August 21, 2020 by Jason Contant
Economical Insurance will replace Intact Insurance as the commercial auto insurer for Uber in four Canadian provinces effective Sept. 1.
Waterloo, Ont.-based Economical announced Tuesday in a press release the “new and significant relationship with Uber in Canada, designed to provide insurance coverage for every Uber Rides and Uber Eats trip in Alberta, Ontario, Quebec and Nova Scotia.”
Obaid Rahman, vice president of commercial underwriting and specialty lines at Economical, said in an interview Thursday that Intact’s ridesharing policy is going to expire Aug. 31. There will be no coverage gaps between commercial and personal auto coverage, he added.
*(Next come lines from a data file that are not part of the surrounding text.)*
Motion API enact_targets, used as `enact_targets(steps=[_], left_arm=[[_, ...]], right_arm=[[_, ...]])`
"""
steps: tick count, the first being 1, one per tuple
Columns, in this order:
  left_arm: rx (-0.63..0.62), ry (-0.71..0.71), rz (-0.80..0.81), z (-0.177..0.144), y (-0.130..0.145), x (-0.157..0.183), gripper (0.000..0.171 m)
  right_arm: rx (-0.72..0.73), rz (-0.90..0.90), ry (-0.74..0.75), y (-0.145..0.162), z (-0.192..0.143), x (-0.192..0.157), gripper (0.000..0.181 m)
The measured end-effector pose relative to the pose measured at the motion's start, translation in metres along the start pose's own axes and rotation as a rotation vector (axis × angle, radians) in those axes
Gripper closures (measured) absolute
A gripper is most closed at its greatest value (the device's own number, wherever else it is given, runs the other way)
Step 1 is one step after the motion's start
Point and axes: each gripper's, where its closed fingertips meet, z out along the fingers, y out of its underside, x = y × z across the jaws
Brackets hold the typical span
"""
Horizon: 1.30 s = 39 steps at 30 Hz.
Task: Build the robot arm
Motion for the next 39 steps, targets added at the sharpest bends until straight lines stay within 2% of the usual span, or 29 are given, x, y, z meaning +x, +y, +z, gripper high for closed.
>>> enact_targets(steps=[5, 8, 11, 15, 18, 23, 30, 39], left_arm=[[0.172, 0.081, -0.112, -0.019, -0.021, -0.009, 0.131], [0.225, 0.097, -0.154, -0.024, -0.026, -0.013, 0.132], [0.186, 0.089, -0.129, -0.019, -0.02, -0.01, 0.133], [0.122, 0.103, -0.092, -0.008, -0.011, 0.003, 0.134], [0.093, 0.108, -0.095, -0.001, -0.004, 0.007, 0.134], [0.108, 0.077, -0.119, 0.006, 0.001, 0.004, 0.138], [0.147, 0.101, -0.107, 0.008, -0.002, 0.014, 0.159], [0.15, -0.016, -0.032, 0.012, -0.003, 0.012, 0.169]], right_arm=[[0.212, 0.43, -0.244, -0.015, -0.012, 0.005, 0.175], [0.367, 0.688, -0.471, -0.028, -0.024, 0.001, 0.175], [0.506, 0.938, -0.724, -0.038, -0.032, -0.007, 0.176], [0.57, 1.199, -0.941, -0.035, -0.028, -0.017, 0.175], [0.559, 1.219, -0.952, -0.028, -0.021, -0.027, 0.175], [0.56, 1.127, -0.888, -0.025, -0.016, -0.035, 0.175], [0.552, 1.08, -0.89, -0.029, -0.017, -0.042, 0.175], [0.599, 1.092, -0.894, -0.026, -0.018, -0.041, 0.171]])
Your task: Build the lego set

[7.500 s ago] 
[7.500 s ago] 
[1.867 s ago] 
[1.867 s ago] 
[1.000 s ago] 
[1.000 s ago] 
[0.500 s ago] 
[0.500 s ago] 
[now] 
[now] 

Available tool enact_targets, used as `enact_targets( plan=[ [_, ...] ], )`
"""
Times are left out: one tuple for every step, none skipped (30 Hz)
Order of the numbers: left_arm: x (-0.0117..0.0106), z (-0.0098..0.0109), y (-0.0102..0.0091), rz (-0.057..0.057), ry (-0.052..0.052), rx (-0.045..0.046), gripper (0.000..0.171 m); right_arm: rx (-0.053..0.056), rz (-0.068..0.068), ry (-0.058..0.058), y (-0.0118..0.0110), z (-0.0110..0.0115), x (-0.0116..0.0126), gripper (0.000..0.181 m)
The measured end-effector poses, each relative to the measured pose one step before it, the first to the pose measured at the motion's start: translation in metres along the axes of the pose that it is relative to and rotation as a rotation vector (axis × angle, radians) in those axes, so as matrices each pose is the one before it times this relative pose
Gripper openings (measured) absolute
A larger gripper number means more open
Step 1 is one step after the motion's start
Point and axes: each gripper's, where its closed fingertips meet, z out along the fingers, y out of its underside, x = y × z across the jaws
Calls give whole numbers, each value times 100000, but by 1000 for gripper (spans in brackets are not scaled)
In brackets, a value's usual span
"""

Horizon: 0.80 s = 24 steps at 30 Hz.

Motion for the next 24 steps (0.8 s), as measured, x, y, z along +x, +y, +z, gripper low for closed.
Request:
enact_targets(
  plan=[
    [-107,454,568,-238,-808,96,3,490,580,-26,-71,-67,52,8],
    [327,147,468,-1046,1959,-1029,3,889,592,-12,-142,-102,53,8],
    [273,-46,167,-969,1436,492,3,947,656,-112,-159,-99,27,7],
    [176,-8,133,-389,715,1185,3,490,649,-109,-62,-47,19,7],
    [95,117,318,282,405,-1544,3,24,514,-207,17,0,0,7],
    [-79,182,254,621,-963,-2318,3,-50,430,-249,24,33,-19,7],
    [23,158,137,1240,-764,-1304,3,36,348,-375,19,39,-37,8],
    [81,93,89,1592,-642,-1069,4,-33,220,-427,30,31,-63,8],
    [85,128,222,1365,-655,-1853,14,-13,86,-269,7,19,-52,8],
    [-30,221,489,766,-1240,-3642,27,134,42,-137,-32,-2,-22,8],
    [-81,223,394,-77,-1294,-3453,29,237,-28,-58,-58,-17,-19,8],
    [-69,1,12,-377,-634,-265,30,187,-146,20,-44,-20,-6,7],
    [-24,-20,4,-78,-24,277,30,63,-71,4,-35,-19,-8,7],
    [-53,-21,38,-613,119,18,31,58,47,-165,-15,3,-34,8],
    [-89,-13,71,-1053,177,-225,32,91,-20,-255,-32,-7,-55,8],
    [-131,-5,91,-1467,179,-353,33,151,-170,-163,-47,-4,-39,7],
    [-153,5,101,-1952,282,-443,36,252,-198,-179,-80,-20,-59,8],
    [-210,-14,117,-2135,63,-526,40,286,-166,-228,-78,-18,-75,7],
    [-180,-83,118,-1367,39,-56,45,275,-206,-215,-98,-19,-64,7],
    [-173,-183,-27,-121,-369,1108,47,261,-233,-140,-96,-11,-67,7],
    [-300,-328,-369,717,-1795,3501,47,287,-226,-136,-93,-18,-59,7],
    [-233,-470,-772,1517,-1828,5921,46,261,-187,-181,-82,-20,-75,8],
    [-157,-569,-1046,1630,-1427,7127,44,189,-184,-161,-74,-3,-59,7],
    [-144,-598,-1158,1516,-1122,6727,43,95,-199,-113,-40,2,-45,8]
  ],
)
“Effective Aug. 31, 2020, Intact Insurance will no longer be Uber’s provider of commercial automobile insurance,” an Intact spokesperson confirmed to Canadian Underwriter Friday, adding that Intact and Uber have been working together since 2015 to develop a tailor-made ridesharing solution for drivers and passengers. “Intact Insurance and belairdirect will continue to allow customers with a personal auto policy to participate in ridesharing. Uber drivers with questions about their insurance should contact their broker or insurance advisor.”
Intact said it was the first insurer to offer extensive coverage for all drivers and passengers using Uber’s ridesharing services in the four provinces. “Intact continues to see opportunities for growth and innovation in the sharing economy and will continue to develop insurance products in order to respond to customer needs.”
In its release, Economical added that “insurance coverage for drivers operating on the Uber platform will continue seamlessly,” while noting that it will have more information about its initiative in the coming weeks.
Rahman said the carrier will not be enhancing anything more than “what is already standard in the marketplace for these operations.”
When asked why Economical decided to take over these policies, he said that mobility is evolving and becoming more digitized. “This was for us a natural evolution…where we could get into digital mobility on the commercial side,” Rahman said. “I would say those trends and the path we’re on as moving toward being the leading digital insurer, it was natural for us to go toward this.”
The coverage will be for ridesharing and delivery of goods service Uber Eats in Alberta, Ontario, Quebec and Nova Scotia (in Nova Scotia, coverage is only for Uber Eats as Uber Rides doesn’t operate in the province). “We would basically be insuring any of those operations as they evolve in the future,” Rahman said, noting that the Uber Eats coverage only covers auto-related perils and not the delivery of goods aspect.
Aon acted as the insurance broker who facilitated the initiative.
Coverage is broken up into phases, or periods. Period 0 is when a vehicle is being used for personal use and there is no coverage on the commercial policy. Even though there is a commercial policy in place for ridesharing and the delivery of goods service, that does not absolve the driver of the responsibility of having a personal auto policy.
Period 1 is when the driver is available to pick up a passenger or goods and turns on the app to make themselves available on the transportation network. Rahman noted there is a bit of nuance on this coverage between the provinces. In Ontario, Quebec and Nova Scotia, there is coverage under the commercial policy while the driver is in Period 1. Coverage under this phase offers $1 million liability limit, and standard accident benefits and physical damage coverage (although there are some nuances on the physical damage coverage for both Period 1 and future periods).
In Alberta, coverage for Period 1 is contingent: “You first have to be denied by the personal lines insurer,” Rahman said. “If they deny the claim, you can go to this commercial coverage as a back-up.”
Period 2 is when a driver accepts a commercial transaction (a passenger or en route to pick up goods); Period 3 is actually transporting the passenger or goods to the eventual destination. Periods 2 and 3 are interconnected, meaning the limit, deductibles and coverages are identical for these two periods. The liability limit increases to $2 million (except in Quebec, where it remains $1 million), and there are standard accident benefits and physical damage coverage.
In Periods 2 and 3, policies in Alberta cover physical damage, collision and comprehensive, with a $1,000 deductible. In Ontario and Nova Scotia, collision and comprehensive comes with a $1,000 deductible, but it is contingent on carrying physical damage on the personal lines policy. In Quebec, all physical damage is contingent, so it mirrors coverage on the personal lines policy.
“The way the product has been designed in Canada across all jurisdictions, I think they’ve dealt with it pretty well in the sense that there are many personal lines carriers who would have an endorsement for that Period 1, or they just cover it because they consider it personal exposure,” Rahman said. “If that is not the case, there is coverage on the commercial policy. There is no coverage gap and it’s dealt with on both sides of the house.”